_Goal of the exercise_: Output the following data exactly.

────────────────────

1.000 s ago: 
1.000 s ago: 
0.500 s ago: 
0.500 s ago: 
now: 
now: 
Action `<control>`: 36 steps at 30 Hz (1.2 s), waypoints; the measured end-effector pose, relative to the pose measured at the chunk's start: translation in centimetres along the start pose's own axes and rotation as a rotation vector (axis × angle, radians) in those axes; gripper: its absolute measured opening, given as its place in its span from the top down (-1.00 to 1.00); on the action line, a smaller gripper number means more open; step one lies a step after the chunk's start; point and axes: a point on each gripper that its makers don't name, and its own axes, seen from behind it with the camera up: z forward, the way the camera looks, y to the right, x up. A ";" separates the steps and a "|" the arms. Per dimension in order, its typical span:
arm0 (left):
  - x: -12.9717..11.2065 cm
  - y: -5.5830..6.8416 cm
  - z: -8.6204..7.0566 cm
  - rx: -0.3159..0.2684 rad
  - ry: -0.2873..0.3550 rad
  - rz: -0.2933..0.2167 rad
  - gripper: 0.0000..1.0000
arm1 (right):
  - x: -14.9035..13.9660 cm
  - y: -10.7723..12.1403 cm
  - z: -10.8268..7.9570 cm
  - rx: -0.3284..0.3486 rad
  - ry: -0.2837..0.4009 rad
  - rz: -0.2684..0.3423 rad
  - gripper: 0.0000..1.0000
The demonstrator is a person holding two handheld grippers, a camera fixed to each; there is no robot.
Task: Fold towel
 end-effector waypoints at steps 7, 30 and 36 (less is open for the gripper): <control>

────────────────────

_Result for this task_:
1.000 s ago: 
1.000 s ago: 
0.500 s ago: 
0.500 s ago: 
now: 
now: 
Action `<control>`: 36 steps at 30 Hz (1.2 s), waypoints; the measured end-effector pose, relative to the pose measured at the chunk's start: translation in centimetres along the start pose's own axes and rotation as a rotation vector (axis × angle, radians) in those axes; gripper: its absolute measured opening, given as its place in its span from the top down (-1.00 to 1.00); on the action line, a smaller gripper number means more open; step one lies a step after the chunk's start; point and axes: a point on each gripper that its makers don't name, and its own axes, seen from behind it with the camera up: z forward, the way the camera looks, y to the right, x up. A ";" separates the steps and a "|" the arms. Per dimension in order, its typical span:
arm0 (left):
  - x: -12.9717..11.2065 cm
  - y: -5.5830..6.8416 cm
  - z: -8.6204..7.0566 cm
  - rx: -0.3159..0.2684 rad
  - ry: -0.2873..0.3550 rad
  - rz: -0.2933..0.2167 rad
  - gripper: 0.0000..1.0000
arm1 (right):
  - x: -14.9035..13.9660 cm
  - y: -10.7723..12.1403 cm
  - z: -10.8268..7.9570 cm
  - rx: -0.3284..0.3486 rad
  - ry: -0.2837..0.4009 rad
  - rz: -0.2684..0.3423 rad
  - gripper: 0.0000..1.0000
The demonstrator is a person holding two handheld grippers, a camera fixed to each; there is no robot.
Task: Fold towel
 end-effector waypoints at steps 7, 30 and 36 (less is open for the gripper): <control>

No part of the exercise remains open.